Exercise: Pictures aside, print all of the data below exactly as written.

Raw data Block Start

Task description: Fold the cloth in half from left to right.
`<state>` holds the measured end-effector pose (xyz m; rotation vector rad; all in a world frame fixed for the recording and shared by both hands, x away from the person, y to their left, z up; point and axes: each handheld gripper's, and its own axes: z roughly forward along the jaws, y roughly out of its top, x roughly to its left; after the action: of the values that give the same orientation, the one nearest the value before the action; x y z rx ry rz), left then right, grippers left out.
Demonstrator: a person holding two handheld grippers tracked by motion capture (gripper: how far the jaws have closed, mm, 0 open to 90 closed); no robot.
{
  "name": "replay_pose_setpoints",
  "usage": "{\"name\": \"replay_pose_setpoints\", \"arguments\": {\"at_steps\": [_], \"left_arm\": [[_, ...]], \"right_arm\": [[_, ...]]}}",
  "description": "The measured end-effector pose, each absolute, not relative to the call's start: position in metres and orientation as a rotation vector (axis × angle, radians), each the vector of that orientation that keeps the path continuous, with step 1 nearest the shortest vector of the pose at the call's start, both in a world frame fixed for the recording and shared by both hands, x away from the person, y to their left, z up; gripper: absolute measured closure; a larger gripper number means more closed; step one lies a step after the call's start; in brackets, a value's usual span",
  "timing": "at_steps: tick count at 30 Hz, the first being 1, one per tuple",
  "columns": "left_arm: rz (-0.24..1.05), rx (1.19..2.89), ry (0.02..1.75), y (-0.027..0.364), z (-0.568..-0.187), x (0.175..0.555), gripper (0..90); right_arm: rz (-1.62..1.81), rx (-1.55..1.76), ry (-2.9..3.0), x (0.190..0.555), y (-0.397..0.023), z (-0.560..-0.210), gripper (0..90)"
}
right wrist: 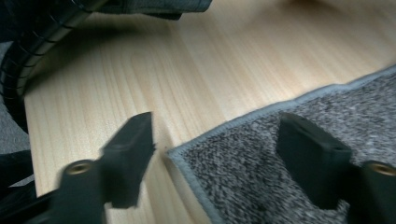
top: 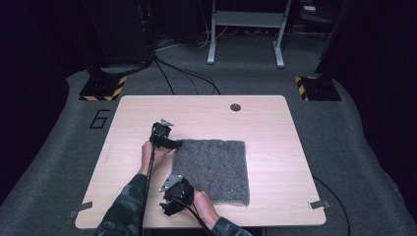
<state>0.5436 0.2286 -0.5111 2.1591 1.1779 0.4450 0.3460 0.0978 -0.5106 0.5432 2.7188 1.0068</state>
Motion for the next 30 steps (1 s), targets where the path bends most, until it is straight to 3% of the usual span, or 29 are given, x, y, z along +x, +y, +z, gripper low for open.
{"name": "replay_pose_setpoints", "arguments": {"at_steps": [7,19,25,30], "left_arm": [[0.451,2.173,1.133,0.225,-0.514,0.544,38.4],[0.431,2.190,1.066,0.221,-0.512,0.539,70.9],[0.430,2.177,1.061,0.222,-0.513,0.538,84.3],[0.429,2.194,1.050,0.221,-0.513,0.537,87.5]], "right_arm": [[0.983,0.586,2.706,0.345,0.100,-0.513,46.3],[1.018,0.630,2.706,0.345,0.093,-0.514,72.2],[1.028,0.653,2.702,0.346,0.090,-0.514,79.4],[1.035,0.672,2.691,0.346,0.089,-0.515,82.4]]}}
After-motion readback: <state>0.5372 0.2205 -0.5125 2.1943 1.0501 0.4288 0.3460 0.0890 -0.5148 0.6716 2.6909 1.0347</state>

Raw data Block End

Reply:
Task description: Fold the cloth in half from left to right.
`<state>` holds the measured end-effector pose (xyz m; rotation vector rad; all in a world frame fixed for the recording and shared by both hands, x away from the person, y to their left, z up; point and axes: each handheld gripper's, and its own axes: z roughly forward along the jaws, y roughly out of its top, x roughly to its left; after the action: of the values that give the same orientation, the one nearest the value before the action; x y z rx ry rz), left then right, grippers left out.
Demonstrator: a person holding two handheld grippers tracked by motion capture (gripper: how far the jaws have closed, mm, 0 open to 90 closed); no robot.
{
  "name": "replay_pose_setpoints",
  "usage": "{\"name\": \"replay_pose_setpoints\", \"arguments\": {\"at_steps\": [_], \"left_arm\": [[_, ...]], \"right_arm\": [[_, ...]]}}",
  "description": "The measured end-effector pose, each absolute, not relative to the call's start: position in metres and orientation as a rotation vector (axis × angle, radians), each the vector of that orientation that keeps the path continuous, with step 1 nearest the shortest vector of the pose at the call's start, both in a world frame fixed for the recording and shared by both hands, x away from the person, y to their left, z up; gripper: absolute measured closure; a larger gripper number means more closed; step one lies a step after the call's start; in brackets, a value's usual span",
  "timing": "at_steps: tick count at 30 Hz, the first being 1, one per tuple",
  "columns": "left_arm: rz (-0.24..1.05), rx (1.19..2.89), ry (0.02..1.75), y (-0.027..0.364), z (-0.568..-0.187), x (0.175..0.555), gripper (0..90); right_arm: rz (-1.62..1.81), rx (-1.55..1.76), ry (-2.9..3.0), x (0.190..0.555), y (-0.397..0.023), z (-0.560..-0.210), gripper (0..90)"
}
right wrist: 
top: 
<state>0.5436 0.2286 -0.5111 2.1591 1.1779 0.4450 0.3460 0.0978 -0.5106 0.5432 2.7188 1.0068</state>
Motion for the next 30 steps (1 s), targets where the path bends most, until it is straight to 3% of the usual span, or 29 are given, x, y, z along +x, +y, +z, gripper low for open.
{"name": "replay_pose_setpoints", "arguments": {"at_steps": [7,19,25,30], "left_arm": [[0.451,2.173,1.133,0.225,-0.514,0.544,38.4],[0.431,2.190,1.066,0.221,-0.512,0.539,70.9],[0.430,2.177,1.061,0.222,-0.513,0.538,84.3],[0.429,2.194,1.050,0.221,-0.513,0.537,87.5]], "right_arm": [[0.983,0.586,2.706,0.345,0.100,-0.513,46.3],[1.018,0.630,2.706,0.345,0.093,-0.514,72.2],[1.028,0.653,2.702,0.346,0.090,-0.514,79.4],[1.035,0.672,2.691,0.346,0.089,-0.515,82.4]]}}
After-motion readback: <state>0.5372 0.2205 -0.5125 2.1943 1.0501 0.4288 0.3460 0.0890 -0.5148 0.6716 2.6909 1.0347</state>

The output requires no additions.